Yale, Princeton, Stanford consider joint alliance

By Vasugi V. Ganeshananthan, Crimson Staff Writer

Harvard will not participate in a series of high-level discussions between Yale, Princeton and Stanford universities to create a distance learning colloquium directed at alumni, administrative sources at two schools confirmed last night.

One administrative source, who spoke on the condition of anonymity, said the alliance would allow Princeton, Yale and Stanford graduates access to resources at each university.

"Yale alumni would be able to take courses from Princeton," the source said. "Not for credit. None of the courses would be for credit. It's unclear if they would even be courses."

"It could be something like a discussion group on a topic...I don't think it would necessarily be a semester-long course," the source said. "Topics were not discussed--it was more of a general structure."

Harvard has chosen, for the moment, not to take part in talks about the alliance.
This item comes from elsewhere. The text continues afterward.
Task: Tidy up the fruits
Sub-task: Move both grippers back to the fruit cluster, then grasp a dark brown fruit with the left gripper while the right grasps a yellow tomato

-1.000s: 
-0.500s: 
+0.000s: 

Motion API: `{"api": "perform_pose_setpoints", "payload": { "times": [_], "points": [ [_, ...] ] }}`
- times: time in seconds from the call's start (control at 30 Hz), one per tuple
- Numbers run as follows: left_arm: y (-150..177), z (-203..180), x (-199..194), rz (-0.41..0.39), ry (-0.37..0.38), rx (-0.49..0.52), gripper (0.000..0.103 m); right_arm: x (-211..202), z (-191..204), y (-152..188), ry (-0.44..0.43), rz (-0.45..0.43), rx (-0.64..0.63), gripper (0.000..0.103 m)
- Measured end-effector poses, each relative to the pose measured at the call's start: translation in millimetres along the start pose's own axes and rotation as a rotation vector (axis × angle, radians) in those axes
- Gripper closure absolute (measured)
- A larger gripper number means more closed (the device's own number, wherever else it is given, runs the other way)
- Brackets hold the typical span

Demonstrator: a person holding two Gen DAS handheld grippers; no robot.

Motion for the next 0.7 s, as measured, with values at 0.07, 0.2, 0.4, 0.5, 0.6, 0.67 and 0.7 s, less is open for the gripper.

"The matter is, I believe, still confidential, but I can tell you that while the Faculty of Arts and Sciences has decided not to join the alliance formally at this time, informal discussion about possible future participation will, I'm sure, continue," Dean Jeremy R. Knowles wrote in an e-mail message.
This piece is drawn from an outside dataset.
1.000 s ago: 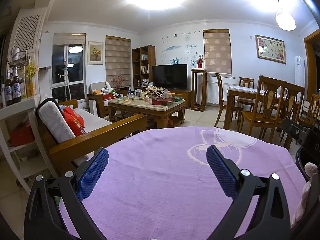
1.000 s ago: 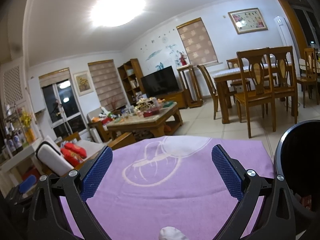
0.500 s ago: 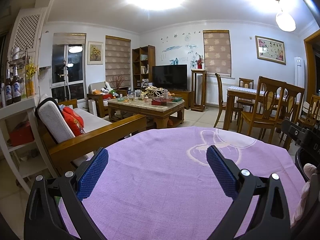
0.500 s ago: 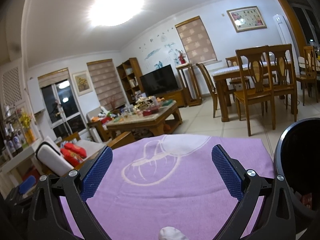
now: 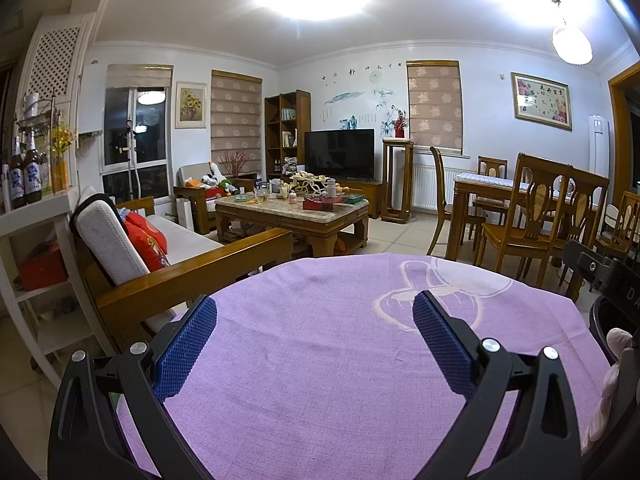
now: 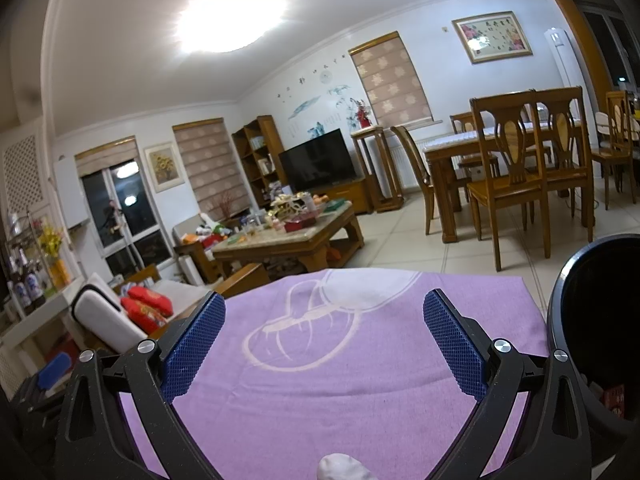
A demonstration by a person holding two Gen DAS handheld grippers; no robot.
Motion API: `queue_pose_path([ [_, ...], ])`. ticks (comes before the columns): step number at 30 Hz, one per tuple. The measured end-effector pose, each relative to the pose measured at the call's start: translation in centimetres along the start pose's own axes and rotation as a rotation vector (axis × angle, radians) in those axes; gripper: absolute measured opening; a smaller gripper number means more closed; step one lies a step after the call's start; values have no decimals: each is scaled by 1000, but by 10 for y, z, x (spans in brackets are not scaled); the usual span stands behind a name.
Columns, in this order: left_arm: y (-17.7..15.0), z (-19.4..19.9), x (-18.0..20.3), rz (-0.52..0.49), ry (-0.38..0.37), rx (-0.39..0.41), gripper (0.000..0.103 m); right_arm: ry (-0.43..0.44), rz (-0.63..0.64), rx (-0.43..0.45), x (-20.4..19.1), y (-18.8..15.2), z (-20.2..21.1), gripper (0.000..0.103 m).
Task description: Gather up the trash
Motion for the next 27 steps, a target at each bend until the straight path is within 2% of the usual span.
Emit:
queue_pose_path([
  [27,0,2,3,2,0,1,98,-1,-3,-2,-2,3,1,98],
])
Point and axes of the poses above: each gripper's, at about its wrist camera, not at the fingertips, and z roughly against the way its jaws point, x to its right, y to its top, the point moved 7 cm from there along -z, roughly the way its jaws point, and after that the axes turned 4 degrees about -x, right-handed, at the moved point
Knowles declined to comment further. Both he and Dean of the College Harry R. Lewis '68 would not provide details about why Harvard declined to participate in the discussions.
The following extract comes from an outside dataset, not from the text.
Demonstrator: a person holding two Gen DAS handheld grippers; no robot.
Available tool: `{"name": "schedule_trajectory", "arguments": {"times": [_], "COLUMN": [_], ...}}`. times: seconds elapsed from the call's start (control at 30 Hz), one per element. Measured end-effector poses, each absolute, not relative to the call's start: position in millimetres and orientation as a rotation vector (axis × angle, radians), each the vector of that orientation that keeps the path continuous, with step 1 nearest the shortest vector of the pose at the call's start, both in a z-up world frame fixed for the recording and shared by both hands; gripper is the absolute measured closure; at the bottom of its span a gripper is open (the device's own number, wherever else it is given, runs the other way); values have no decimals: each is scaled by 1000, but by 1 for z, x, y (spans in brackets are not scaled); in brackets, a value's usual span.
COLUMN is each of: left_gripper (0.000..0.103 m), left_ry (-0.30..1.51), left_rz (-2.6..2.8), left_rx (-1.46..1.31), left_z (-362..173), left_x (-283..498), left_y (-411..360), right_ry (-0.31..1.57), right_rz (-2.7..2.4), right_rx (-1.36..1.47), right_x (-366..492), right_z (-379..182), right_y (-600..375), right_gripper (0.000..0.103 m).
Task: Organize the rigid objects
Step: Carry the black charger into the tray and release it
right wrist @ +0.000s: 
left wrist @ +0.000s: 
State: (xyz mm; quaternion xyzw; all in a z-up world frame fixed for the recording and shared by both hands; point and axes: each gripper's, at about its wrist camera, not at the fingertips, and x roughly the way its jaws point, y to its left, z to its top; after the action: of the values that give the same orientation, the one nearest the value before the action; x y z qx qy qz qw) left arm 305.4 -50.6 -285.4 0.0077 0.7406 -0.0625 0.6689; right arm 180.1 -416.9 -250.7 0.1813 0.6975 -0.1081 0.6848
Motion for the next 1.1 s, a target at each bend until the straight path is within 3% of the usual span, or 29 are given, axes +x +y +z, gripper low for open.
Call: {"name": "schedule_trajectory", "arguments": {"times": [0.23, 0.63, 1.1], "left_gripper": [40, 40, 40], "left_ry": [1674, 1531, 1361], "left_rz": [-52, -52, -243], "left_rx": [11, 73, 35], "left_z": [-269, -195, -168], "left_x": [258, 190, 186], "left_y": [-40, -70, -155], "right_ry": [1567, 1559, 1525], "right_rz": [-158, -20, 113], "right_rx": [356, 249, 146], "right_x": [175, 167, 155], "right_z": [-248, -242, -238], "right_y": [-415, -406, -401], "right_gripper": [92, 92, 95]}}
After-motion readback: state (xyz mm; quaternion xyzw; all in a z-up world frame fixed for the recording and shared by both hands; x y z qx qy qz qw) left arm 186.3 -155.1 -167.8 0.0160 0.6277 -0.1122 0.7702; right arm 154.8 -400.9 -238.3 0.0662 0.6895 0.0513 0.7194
But Lewis said the University needs to consider the implications of offering distance learning programs.

"I am not against these ideas--if we approach them analytically in terms of the deployment of our resources," Lewis wrote in an e-mail message. "I haven't heard anyone say lately that the undergraduate college which is our core business has a surplus of faculty time unused by our undergraduates, so I am very cautious about exciting ideas for other ways our faculty could be spending their time."

He said any new business proposal for Harvard--"especially under terms that Harvard will not be able to control by itself"--requires scrutiny and extensive faculty consideration.

"I am glad that [President Neil L. Rudenstine] has not leapfrogged that sort of careful deliberation by the faculty by binding Harvard to any consortial arrangement without due consideration," he wrote.

The idea for a distance learning consortium stems from a Yale Corporation visit to Stanford's campus this past fall, when Yale University President Richard C. Levin talked to Stanford University President Gerhard Casper, the source said.

The Yale Corporation, like the Harvard Corporation, is the highest governing board of its university.

The source said that about a week ago, "Harvard was on the fence."

According to the source, 15 to 20 faculty members and administrators from Yale met to discuss the initiative last week at the request of that university's provost, Alison F. Richard.

"They were unsure as to whether Harvard was in or out," the source said.

But with or without Harvard, the source said he expected the alliance could be implemented as early as July 1 of this year, but possibly in the fall.

Yale University is already planning to offer some courses to alumni over the Internet, according to the Yale Daily News.

Yale officials had no comment on the ongoing discussions about the proposed alliance.

Officials from Princeton and Stanford Universities did not return calls for comment yesterday afternoon and evening.